Registry: Sharing Data via OCI Container Registries

The registry command group lets you exchange pre-built paper databases, embeddings, and clustering caches between different instances of Abstracts Explorer via any OCI-compatible container registry (e.g. GitHub Container Registry — ghcr.io).

This eliminates the need to re-download paper data, regenerate embeddings, and re-cluster papers on every new instance.

Overview

Data is packaged and pushed as OCI artifacts using the ORAS protocol. Each artifact tag identifies a conference, year, and embedding model, for example:

ghcr.io/thawn/abstracts-data:neurips-2024_text-embedding-qwen3-embedding-4b

Each uploaded artifact contains:

  • Paper database (papers-YYYY.db) — all papers, clustering cache, hierarchical labels, and embedding metadata for the given conference and year

  • Embeddings (embeddings-YYYY.json) — ChromaDB vector embeddings for all papers

Data for all years of a conference is bundled into a single tag (e.g. neurips_model-name) where each year is stored as its own pair of layers. The OCI registry deduplicates blobs by content hash, so no data is stored twice even when individual year tags and the all-years tag both exist.

Authentication

Registry operations require a GitHub Personal Access Token (PAT) with read:packages (for download) and write:packages (for upload) scopes.

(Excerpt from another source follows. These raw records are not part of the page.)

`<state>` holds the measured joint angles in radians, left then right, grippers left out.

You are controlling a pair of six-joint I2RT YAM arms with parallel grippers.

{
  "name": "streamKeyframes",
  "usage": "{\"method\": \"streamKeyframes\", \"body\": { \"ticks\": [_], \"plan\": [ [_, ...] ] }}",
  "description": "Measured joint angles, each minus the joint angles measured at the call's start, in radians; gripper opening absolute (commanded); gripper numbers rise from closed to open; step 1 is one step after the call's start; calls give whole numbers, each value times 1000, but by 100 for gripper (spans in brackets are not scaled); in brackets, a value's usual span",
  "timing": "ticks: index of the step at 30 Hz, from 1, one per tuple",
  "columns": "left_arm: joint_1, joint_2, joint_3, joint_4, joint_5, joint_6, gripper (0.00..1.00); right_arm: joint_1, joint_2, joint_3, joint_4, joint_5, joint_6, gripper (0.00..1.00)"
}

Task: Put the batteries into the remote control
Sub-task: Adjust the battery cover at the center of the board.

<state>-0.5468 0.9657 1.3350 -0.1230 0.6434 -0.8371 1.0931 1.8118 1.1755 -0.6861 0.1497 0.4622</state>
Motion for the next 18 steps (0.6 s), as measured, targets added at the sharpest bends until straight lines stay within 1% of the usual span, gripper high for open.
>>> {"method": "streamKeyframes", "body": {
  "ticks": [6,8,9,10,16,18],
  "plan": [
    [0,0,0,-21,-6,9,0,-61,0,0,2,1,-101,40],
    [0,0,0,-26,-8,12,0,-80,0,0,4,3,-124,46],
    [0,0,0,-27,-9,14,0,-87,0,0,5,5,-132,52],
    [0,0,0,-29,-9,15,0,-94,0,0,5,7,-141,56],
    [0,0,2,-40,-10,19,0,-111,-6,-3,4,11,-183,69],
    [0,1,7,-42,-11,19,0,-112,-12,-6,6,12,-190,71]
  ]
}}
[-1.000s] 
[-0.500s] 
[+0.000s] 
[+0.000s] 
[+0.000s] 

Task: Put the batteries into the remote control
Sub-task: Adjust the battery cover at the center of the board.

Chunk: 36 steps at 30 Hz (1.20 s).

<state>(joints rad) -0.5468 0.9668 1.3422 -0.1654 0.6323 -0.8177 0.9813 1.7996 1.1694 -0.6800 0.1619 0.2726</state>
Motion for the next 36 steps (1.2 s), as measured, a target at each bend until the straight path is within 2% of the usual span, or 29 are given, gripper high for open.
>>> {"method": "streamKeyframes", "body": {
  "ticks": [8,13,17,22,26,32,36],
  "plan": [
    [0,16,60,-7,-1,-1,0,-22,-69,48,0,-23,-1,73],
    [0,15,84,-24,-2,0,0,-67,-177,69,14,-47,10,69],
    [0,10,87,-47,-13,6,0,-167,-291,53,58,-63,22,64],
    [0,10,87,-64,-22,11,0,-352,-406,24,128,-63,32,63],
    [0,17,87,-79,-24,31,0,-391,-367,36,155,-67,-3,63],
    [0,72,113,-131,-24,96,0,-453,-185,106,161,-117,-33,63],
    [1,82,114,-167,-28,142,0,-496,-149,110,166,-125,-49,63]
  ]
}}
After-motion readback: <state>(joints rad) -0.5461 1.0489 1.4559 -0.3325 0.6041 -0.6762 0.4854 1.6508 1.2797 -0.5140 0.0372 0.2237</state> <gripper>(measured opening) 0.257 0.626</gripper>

You can provide the token in three ways:

1. .env file (recommended)

GITHUB_TOKEN=ghp_xxxxxxxxxxxxxxxxxxxx
REGISTRY_REPOSITORY=ghcr.io/thawn/abstracts-data

2. Environment variable

export GITHUB_TOKEN=ghp_xxxxxxxxxxxxxxxxxxxx

3. CLI flag

abstracts-explorer registry upload --token $GITHUB_TOKEN -r ghcr.io/thawn/abstracts-data ...

Commands

registry upload

Upload paper database and embeddings for a conference/year to the registry.

Usage:

abstracts-explorer registry upload [OPTIONS]

Options:

Option

Description

-r, --repository TEXT

OCI repository (e.g. ghcr.io/thawn/abstracts-data). Falls back to REGISTRY_REPOSITORY env var.

--token TEXT

Registry authentication token. Falls back to GITHUB_TOKEN env var.

-c, --conference TEXT

Conference name to upload (e.g. neurips). Use all to upload every conference. Case-insensitive.

-y, --year INTEGER

Year to upload. When omitted, all available years are uploaded.

--yes

Skip confirmation prompts (for CI/non-interactive use).

Upload validation:

  • Raises an error if no papers exist for the specified conference/year

  • Raises an error if no embeddings exist for the specified conference/year

  • Raises an error if no embedding model is recorded in the local database (run create-embeddings first)

Examples:

# Upload NeurIPS 2024 (tag derived automatically from embedding model)
abstracts-explorer registry upload \
  -r ghcr.io/thawn/abstracts-data \
  --token $GITHUB_TOKEN \
  --conference neurips \
  --year 2024

# Upload all available NeurIPS years (pushes individual year tags then an all-years tag)
abstracts-explorer registry upload \
  -r ghcr.io/thawn/abstracts-data \
  --token $GITHUB_TOKEN \
  --conference neurips

# Upload all conferences (non-interactive, for CI)
abstracts-explorer registry upload \
  -r ghcr.io/thawn/abstracts-data \
  --token $GITHUB_TOKEN \
  --conference all \
  --yes

registry download

Download paper database and embeddings for a conference/year from the registry.

Usage:

abstracts-explorer registry download [OPTIONS]

Options:

Option

Description

-r, --repository TEXT

OCI repository. Falls back to REGISTRY_REPOSITORY env var.

--token TEXT

Registry authentication token. Falls back to GITHUB_TOKEN env var.

-c, --conference TEXT

Conference name to download (e.g. neurips). Use all to download every available conference. Case-insensitive.

-y, --year INTEGER

Year to download. When omitted, all available years are downloaded.

--embedding-model TEXT

Embedding model name, used to derive the correct tag when no local data exists. Falls back to local DB metadata or EMBEDDING_MODEL env var.

--yes

Skip confirmation prompts (for CI/non-interactive use).

Download behavior:

  • Existing local data for the specified conference/year is replaced (no merge)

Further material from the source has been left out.